Work instruction. Every line of the listing is returned unchanged, and every picture is dropped.

---------- Records

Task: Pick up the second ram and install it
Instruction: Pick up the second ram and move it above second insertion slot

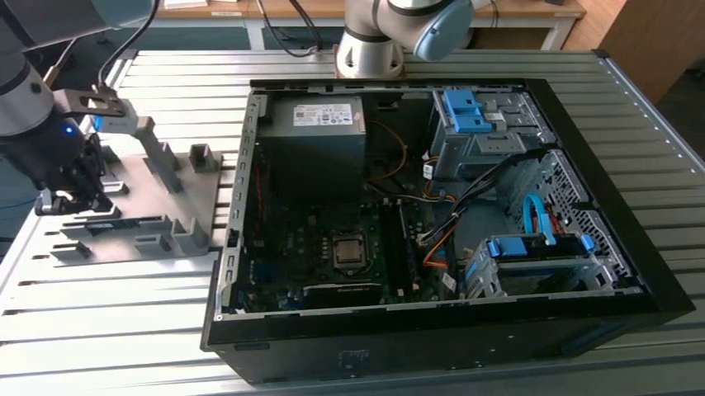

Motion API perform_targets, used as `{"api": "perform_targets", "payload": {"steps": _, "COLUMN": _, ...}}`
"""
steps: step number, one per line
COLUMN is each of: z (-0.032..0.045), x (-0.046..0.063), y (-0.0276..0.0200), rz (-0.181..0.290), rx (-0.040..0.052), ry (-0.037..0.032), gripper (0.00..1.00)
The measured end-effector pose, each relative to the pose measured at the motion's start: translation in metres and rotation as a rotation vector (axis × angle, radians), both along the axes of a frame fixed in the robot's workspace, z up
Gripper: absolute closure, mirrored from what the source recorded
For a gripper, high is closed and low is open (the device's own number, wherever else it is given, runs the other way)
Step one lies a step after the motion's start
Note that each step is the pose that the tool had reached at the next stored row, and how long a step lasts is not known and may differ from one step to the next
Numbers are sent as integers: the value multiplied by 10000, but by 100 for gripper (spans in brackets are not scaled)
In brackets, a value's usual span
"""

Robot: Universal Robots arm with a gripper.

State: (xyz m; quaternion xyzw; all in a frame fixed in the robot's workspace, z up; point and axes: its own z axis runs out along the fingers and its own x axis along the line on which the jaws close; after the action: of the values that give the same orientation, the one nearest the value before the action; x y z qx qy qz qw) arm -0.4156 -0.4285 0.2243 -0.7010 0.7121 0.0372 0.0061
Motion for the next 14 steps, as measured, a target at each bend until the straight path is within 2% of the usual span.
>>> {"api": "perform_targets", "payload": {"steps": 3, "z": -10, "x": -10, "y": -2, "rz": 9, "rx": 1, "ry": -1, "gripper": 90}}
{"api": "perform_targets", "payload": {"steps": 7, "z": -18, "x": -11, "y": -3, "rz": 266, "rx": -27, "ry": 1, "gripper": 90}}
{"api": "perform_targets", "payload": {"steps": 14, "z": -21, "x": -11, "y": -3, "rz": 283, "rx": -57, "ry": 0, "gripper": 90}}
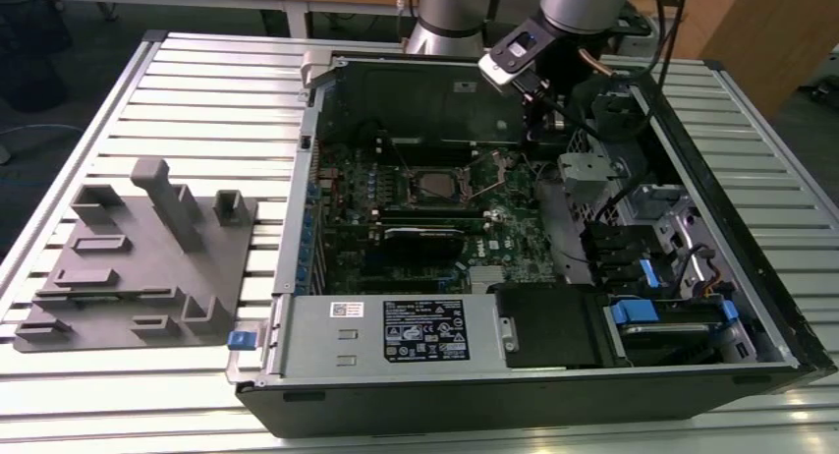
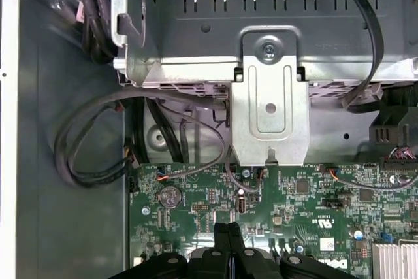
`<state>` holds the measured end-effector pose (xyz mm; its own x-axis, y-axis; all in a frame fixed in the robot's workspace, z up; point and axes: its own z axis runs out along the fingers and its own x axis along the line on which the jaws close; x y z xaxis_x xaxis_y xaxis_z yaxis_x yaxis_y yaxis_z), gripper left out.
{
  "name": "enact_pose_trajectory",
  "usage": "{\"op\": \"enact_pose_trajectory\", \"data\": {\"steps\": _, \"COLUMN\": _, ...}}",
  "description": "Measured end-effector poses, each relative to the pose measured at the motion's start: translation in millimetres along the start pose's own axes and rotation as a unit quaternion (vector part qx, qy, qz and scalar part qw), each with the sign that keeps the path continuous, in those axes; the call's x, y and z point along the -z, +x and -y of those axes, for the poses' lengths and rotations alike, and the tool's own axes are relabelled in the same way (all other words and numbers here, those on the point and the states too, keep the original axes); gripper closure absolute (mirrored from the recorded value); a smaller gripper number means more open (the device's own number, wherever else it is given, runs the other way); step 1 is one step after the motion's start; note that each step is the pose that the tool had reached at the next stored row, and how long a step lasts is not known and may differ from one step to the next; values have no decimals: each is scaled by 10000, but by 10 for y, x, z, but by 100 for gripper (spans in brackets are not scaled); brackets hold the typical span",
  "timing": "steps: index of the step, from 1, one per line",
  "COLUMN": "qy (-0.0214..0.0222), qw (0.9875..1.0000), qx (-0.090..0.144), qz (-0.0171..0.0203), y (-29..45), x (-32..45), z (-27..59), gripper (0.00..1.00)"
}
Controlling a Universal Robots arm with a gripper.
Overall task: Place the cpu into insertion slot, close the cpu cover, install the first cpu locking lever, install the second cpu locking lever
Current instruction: 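Close the cpu cover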
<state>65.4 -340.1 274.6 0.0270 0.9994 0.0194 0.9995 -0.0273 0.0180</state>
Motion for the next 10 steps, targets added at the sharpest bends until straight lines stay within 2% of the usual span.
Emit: {"op": "enact_pose_trajectory", "data": {"steps": 10, "qy": 0, "qw": 10000, "qx": 0, "qz": 0, "y": -3, "x": -178, "z": -8, "gripper": 89}}
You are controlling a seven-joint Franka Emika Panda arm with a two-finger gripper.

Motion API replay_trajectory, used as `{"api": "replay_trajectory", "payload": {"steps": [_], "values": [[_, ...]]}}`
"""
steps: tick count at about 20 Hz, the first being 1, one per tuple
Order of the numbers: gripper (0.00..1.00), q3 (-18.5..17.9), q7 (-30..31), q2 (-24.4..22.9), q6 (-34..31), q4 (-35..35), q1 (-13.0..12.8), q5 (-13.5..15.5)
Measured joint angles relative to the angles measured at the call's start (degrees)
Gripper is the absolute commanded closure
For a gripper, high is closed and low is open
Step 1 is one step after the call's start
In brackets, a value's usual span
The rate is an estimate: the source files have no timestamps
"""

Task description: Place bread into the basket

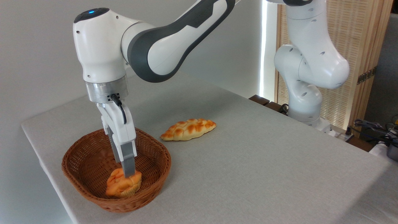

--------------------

Solution to the exercise.
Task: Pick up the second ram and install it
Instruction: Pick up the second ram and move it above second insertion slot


Motion API perform_targets, used as `{"api": "perform_targets", "payload": {"steps": _, "COLUMN": _, ...}}`
"""
steps: step number, one per line
COLUMN is each of: z (-0.032..0.045), x (-0.046..0.063), y (-0.0276..0.0200), rz (-0.181..0.290), rx (-0.040..0.052), ry (-0.037..0.032), gripper (0.00..1.00)
The measured end-effector pose, each relative to the pose measured at the motion's start: translation in metres and rotation as a rotation vector (axis × angle, radians), both along the axes of a frame fixed in the robot's workspace, z up
Gripper: absolute closure, mirrored from what the source recorded
For a gripper, high is closed and low is open (the device's own number, wherever else it is given, runs the other way)
Step one lies a step after the motion's start
Note that each step is the pose that the tool had reached at the next stored row, and how long a step lasts is not known and may differ from one step to the next
Numbers are sent as integers: the value multiplied by 10000, but by 100 for gripper (spans in brackets are not scaled)
In brackets, a value's usual span
"""

Robot: Universal Robots arm with a gripper.

State: (xyz m; quaternion xyzw; all in a frame fixed in the robot's workspace, z up; point and axes: its own z axis runs out along the fingers and its own x axis along the line on which the jaws close; after the action: of the values that give the same orientation, the one nearest the value before the action; x y z qx qy qz qw) arm -0.4156 -0.4285 0.2243 -0.7010 0.7121 0.0372 0.0061
Motion for the next 14 steps, as measured, a target at each bend until the straight path is within 2% of the usual span.
>>> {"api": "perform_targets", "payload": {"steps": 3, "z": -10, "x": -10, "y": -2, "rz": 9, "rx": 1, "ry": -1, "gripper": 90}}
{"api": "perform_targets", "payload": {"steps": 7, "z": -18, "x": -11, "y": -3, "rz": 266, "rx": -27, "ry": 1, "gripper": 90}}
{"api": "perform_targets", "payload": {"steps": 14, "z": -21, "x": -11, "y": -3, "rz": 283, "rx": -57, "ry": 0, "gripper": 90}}
`<state>` holds the measured end-effector pose (xyz mm; its own x-axis, y-axis; all in a frame fixed in the robot's workspace, z up; point and axes: its own z axis runs out along the fingers and its own x axis along the line on which the jaws close; x y z xaxis_x xaxis_y xaxis_z yaxis_x yaxis_y yaxis_z), gripper left out.
{
  "name": "enact_pose_trajectory",
  "usage": "{\"op\": \"enact_pose_trajectory\", \"data\": {\"steps\": _, \"COLUMN\": _, ...}}",
  "description": "Measured end-effector poses, each relative to the pose measured at the motion's start: translation in millimetres along the start pose's own axes and rotation as a unit quaternion (vector part qx, qy, qz and scalar part qw), each with the sign that keeps the path continuous, in those axes; the call's x, y and z point along the -z, +x and -y of those axes, for the poses' lengths and rotations alike, and the tool's own axes are relabelled in the same way (all other words and numbers here, those on the point and the states too, keep the original axes); gripper closure absolute (mirrored from the recorded value); a smaller gripper number means more open (the device's own number, wherever else it is given, runs the other way); step 1 is one step after the motion's start; note that each step is the pose that the tool had reached at the next stored row, and how long a step lasts is not known and may differ from one step to the next; values have no decimals: each is scaled by 10000, but by 10 for y, x, z, but by 100 for gripper (spans in brackets are not scaled); brackets hold the typical span",
  "timing": "steps: index of the step, from 1, one per line",
  "COLUMN": "qy (-0.0214..0.0222), qw (0.9875..1.0000), qx (-0.090..0.144), qz (-0.0171..0.0203), y (-29..45), x (-32..45), z (-27..59), gripper (0.00..1.00)"
}
Controlling a Universal Robots arm with a gripper.
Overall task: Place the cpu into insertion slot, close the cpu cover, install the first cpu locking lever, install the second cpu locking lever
Current instruction: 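Close the cpu cover
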<state>65.4 -340.1 274.6 0.0270 0.9994 0.0194 0.9995 -0.0273 0.0180</state>
Motion for the next 10 steps, targets added at the sharpest bends until straight lines stay within 2% of the usual span.
Emit: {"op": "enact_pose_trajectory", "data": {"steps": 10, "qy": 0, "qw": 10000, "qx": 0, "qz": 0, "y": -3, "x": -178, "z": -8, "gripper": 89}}
You are controlling a seven-joint Franka Emika Panda arm with a two-finger gripper.

Motion API replay_trajectory, used as `{"api": "replay_trajectory", "payload": {"steps": [_], "values": [[_, ...]]}}`
"""
steps: tick count at about 20 Hz, the first being 1, one per tuple
Order of the numbers: gripper (0.00..1.00), q3 (-18.5..17.9), q7 (-30..31), q2 (-24.4..22.9), q6 (-34..31), q4 (-35..35), q1 (-13.0..12.8), q5 (-13.5..15.5)
Measured joint angles relative to the angles measured at the call's start (degrees)
Gripper is the absolute commanded closure
For a gripper, high is closed and low is open
Step 1 is one step after the call's start
In brackets, a value's usual span
The rate is an estimate: the source files have no timestamps
"""

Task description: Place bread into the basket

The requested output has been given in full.